* EXERCISE OBJECTIVE: Every line that appears in the listing is to be set down verbatim.

* RECORDS SHOWN:
= = =

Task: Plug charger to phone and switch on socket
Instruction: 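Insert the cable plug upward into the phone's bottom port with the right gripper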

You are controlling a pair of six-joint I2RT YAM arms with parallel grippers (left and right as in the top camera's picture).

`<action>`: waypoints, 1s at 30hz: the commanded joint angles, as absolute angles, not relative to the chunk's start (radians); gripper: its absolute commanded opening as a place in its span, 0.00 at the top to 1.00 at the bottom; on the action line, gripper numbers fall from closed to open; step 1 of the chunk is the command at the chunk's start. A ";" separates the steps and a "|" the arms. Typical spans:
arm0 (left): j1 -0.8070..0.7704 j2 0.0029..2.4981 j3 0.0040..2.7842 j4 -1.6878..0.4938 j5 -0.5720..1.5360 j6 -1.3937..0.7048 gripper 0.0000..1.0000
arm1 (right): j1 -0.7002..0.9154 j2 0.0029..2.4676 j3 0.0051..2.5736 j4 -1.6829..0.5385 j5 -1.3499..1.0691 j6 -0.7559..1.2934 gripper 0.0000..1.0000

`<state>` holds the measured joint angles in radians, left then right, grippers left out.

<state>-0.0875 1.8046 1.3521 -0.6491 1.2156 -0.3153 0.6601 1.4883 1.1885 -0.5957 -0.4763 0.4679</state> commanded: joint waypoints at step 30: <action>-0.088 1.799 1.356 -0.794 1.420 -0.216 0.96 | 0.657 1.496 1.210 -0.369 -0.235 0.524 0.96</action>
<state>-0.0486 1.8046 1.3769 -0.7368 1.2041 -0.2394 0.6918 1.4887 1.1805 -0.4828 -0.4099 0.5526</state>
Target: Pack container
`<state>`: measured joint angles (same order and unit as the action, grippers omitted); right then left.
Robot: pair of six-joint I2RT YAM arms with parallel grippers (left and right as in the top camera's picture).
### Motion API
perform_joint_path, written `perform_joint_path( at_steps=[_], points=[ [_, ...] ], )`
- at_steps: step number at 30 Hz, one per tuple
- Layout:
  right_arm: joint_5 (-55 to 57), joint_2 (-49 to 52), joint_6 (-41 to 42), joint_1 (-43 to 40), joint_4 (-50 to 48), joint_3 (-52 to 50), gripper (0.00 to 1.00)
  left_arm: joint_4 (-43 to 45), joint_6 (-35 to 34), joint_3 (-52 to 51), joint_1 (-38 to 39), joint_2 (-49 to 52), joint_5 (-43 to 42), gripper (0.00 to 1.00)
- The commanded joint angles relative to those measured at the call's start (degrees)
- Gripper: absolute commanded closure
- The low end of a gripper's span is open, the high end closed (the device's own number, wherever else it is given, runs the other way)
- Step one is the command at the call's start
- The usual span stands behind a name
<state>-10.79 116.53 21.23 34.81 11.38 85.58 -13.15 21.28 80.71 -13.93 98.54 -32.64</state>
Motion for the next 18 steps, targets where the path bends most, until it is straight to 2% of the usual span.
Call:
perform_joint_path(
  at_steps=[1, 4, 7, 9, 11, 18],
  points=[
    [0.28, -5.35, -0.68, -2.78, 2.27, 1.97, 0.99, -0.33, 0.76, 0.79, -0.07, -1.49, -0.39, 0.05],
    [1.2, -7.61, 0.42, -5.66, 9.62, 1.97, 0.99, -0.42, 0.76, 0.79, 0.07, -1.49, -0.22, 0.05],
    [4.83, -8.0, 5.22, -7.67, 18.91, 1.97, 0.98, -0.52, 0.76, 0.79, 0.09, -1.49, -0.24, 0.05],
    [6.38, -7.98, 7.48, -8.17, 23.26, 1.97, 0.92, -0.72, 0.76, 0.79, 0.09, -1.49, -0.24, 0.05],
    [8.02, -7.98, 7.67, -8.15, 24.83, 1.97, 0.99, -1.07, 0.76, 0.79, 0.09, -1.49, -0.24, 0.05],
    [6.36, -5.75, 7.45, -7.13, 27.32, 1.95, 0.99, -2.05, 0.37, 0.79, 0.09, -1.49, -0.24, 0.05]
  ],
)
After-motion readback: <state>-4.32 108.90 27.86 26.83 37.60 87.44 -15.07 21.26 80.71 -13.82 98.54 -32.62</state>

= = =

* SOLUTION TO THIS EXERCISE:
Task: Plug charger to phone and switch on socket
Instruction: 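Insert the cable plug upward into the phone's bottom port with the right gripper
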
You are controlling a pair of six-joint I2RT YAM arms with parallel grippers (left and right as in the top camera's picture).

`<action>`: waypoints, 1s at 30hz: the commanded joint angles, as absolute angles, not relative to the chunk's start (radians); gripper: its absolute commanded opening as a place in its span, 0.00 at the top to 1.00 at the bottom; on the action line, gripper numbers fall from closed to open; step 1 of the chunk is the command at the chunk's start. A ";" separates the steps and a "|" the arms. Typical spans:
arm0 (left): j1 -0.8070..0.7704 j2 0.0029..2.4981 j3 0.0040..2.7842 j4 -1.6878..0.4938 j5 -0.5720..1.5360 j6 -1.3937..0.7048 gripper 0.0000..1.0000
arm1 (right): j1 -0.7002..0.9154 j2 0.0029..2.4676 j3 0.0051..2.5736 j4 -1.6829..0.5385 j5 -1.3499..1.0691 j6 -0.7559..1.2934 gripper 0.0000..1.0000

`<state>` holds the measured joint angles in radians, left then right, grippers left out.

<state>-0.0875 1.8046 1.3521 -0.6491 1.2156 -0.3153 0.6601 1.4883 1.1885 -0.5957 -0.4763 0.4679</state> commanded: joint waypoints at step 30: <action>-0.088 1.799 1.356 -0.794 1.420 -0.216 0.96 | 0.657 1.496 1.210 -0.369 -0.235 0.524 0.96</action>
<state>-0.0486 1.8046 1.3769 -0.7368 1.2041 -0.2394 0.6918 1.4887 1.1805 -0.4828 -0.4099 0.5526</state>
Target: Pack container
`<state>`: measured joint angles (same order and unit as the action, grippers omitted); right then left.
Robot: pair of six-joint I2RT YAM arms with parallel grippers (left and right as in the top camera's picture).
### Motion API
perform_joint_path, written `perform_joint_path( at_steps=[_], points=[ [_, ...] ], )`
- at_steps: step number at 30 Hz, one per tuple
- Layout:
  right_arm: joint_5 (-55 to 57), joint_2 (-49 to 52), joint_6 (-41 to 42), joint_1 (-43 to 40), joint_4 (-50 to 48), joint_3 (-52 to 50), gripper (0.00 to 1.00)
  left_arm: joint_4 (-43 to 45), joint_6 (-35 to 34), joint_3 (-52 to 51), joint_1 (-38 to 39), joint_2 (-49 to 52), joint_5 (-43 to 42), gripper (0.00 to 1.00)
- The commanded joint angles relative to those measured at the call's start (degrees)
- Gripper: absolute commanded closure
- The low end of a gripper's span is open, the high end closed (the device's own number, wherever else it is given, runs the other way)
- Step one is the command at the call's start
- The usual span stands behind a name
<state>-10.79 116.53 21.23 34.81 11.38 85.58 -13.15 21.28 80.71 -13.93 98.54 -32.64</state>
Motion for the next 18 steps, targets where the path bends most, until it is straight to 2% of the usual span.
Call:
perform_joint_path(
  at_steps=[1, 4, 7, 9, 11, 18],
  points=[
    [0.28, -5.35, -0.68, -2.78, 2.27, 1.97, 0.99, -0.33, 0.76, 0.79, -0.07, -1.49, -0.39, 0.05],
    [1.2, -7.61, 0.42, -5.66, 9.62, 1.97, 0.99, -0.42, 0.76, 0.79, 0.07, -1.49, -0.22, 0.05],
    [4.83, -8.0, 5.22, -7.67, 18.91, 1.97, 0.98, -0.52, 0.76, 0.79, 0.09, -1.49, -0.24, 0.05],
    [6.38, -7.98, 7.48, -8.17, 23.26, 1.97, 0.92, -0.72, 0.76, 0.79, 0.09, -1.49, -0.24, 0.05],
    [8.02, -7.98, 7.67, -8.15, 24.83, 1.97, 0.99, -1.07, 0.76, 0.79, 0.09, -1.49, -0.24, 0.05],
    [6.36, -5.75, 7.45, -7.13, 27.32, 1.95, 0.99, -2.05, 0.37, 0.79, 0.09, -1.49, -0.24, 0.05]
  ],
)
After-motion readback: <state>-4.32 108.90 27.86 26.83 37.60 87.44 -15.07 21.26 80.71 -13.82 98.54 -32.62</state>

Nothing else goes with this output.